• [How to complete this task]:
Return the exact lines from the one containing "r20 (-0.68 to" through the final line of the material below, with both ends kept.

• [Data]:
=== Section Start ===
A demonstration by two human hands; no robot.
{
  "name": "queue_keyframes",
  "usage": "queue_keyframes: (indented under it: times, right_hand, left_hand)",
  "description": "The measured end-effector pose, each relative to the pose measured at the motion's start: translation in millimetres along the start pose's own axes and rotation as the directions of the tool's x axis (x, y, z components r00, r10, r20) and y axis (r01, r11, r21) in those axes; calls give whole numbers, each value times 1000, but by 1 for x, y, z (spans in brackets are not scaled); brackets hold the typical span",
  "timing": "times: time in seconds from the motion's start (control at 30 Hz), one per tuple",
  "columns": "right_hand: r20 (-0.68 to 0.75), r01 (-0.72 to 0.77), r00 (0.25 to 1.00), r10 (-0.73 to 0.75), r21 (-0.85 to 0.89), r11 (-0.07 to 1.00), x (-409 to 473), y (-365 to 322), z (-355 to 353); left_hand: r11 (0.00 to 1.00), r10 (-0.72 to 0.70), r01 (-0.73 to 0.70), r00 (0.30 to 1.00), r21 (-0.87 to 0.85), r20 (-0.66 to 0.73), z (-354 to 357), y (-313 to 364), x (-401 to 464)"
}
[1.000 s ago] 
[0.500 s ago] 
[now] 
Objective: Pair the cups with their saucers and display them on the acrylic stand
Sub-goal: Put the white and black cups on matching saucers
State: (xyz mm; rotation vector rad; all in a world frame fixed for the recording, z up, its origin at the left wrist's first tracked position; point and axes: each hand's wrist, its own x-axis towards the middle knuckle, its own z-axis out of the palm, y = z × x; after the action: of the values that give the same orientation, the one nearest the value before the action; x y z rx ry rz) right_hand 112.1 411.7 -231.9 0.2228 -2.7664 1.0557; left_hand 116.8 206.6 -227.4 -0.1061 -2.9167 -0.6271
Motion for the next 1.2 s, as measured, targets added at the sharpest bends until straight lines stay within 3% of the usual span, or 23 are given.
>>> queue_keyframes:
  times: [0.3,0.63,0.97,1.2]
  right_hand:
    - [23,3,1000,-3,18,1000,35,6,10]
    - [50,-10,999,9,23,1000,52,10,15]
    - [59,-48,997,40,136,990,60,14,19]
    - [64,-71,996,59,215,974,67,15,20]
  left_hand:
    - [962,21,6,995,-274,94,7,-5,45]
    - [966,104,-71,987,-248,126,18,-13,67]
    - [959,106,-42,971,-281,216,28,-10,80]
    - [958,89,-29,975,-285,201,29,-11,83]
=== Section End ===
• [Task solution]:
  "columns": "right_hand: r20 (-0.68 to 0.75), r01 (-0.72 to 0.77), r00 (0.25 to 1.00), r10 (-0.73 to 0.75), r21 (-0.85 to 0.89), r11 (-0.07 to 1.00), x (-409 to 473), y (-365 to 322), z (-355 to 353); left_hand: r11 (0.00 to 1.00), r10 (-0.72 to 0.70), r01 (-0.73 to 0.70), r00 (0.30 to 1.00), r21 (-0.87 to 0.85), r20 (-0.66 to 0.73), z (-354 to 357), y (-313 to 364), x (-401 to 464)"
}
[1.000 s ago] 
[0.500 s ago] 
[now] 
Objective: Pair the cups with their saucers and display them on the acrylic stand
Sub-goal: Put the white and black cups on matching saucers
State: (xyz mm; rotation vector rad; all in a world frame fixed for the recording, z up, its origin at the left wrist's first tracked position; point and axes: each hand's wrist, its own x-axis towards the middle knuckle, its own z-axis out of the palm, y = z × x; after the action: of the values that give the same orientation, the one nearest the value before the action; x y z rx ry rz) right_hand 112.1 411.7 -231.9 0.2228 -2.7664 1.0557; left_hand 116.8 206.6 -227.4 -0.1061 -2.9167 -0.6271
Motion for the next 1.2 s, as measured, targets added at the sharpest bends until straight lines stay within 3% of the usual span, or 23 are given.
>>> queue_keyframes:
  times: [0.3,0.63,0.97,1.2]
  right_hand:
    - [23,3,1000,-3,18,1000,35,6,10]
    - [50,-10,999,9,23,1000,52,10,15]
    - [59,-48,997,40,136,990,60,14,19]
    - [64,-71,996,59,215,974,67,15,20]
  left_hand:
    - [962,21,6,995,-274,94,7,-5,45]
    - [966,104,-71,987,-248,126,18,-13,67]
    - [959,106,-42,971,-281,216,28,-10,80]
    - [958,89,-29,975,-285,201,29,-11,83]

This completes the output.